Data.
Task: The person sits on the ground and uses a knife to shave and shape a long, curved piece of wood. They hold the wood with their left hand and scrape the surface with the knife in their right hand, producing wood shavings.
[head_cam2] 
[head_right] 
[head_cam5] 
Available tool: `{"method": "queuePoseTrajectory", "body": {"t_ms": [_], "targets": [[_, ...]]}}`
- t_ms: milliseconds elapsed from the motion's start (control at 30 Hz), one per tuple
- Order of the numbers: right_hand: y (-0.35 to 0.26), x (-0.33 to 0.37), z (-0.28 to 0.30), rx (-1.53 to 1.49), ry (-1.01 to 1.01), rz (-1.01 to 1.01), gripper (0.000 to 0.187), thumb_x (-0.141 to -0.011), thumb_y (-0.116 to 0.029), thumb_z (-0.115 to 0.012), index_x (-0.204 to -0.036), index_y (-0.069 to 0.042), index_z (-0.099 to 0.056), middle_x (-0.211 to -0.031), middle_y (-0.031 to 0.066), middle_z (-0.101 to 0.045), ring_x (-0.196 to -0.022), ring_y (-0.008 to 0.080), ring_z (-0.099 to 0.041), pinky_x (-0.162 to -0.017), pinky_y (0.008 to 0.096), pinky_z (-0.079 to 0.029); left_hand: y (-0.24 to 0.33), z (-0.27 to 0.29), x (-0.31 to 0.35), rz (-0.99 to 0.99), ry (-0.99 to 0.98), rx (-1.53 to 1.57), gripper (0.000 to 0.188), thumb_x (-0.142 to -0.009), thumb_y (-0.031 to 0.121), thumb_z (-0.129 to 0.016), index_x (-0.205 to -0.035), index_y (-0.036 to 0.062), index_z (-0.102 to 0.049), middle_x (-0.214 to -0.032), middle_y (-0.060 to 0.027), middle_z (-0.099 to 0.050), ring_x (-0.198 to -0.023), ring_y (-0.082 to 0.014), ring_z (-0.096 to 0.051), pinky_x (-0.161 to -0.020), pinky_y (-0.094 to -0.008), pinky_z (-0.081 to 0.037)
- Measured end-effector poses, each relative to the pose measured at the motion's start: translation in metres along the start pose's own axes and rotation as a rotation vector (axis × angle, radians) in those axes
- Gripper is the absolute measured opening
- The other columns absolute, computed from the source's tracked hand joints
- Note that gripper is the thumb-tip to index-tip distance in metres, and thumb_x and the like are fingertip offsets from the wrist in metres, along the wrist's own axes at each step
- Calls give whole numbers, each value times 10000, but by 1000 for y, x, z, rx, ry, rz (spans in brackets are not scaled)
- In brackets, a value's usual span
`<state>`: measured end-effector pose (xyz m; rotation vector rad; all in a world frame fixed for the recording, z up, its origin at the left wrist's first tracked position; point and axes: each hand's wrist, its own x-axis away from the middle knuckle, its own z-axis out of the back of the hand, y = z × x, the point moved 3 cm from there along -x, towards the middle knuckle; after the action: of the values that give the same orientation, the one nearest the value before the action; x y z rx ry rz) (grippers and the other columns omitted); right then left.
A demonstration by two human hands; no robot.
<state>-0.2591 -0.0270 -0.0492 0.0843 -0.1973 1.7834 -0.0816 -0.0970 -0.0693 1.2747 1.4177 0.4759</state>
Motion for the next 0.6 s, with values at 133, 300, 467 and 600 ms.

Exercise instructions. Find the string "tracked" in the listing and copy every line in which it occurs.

Answer to this problem.
- The other columns absolute, computed from the source's tracked hand joints
`<state>`: measured end-effector pose (xyz m; rotation vector rad; all in a world frame fixed for the recording, z up, its origin at the left wrist's first tracked position; point and axes: each hand's wrist, its own x-axis away from the middle knuckle, its own z-axis out of the back of the hand, y = z × x, the point moved 3 cm from there along -x, towards the middle knuckle; after the action: of the values that give the same orientation, the one nearest the value before the action; x y z rx ry rz) (grippers and the other columns omitted); right then left.

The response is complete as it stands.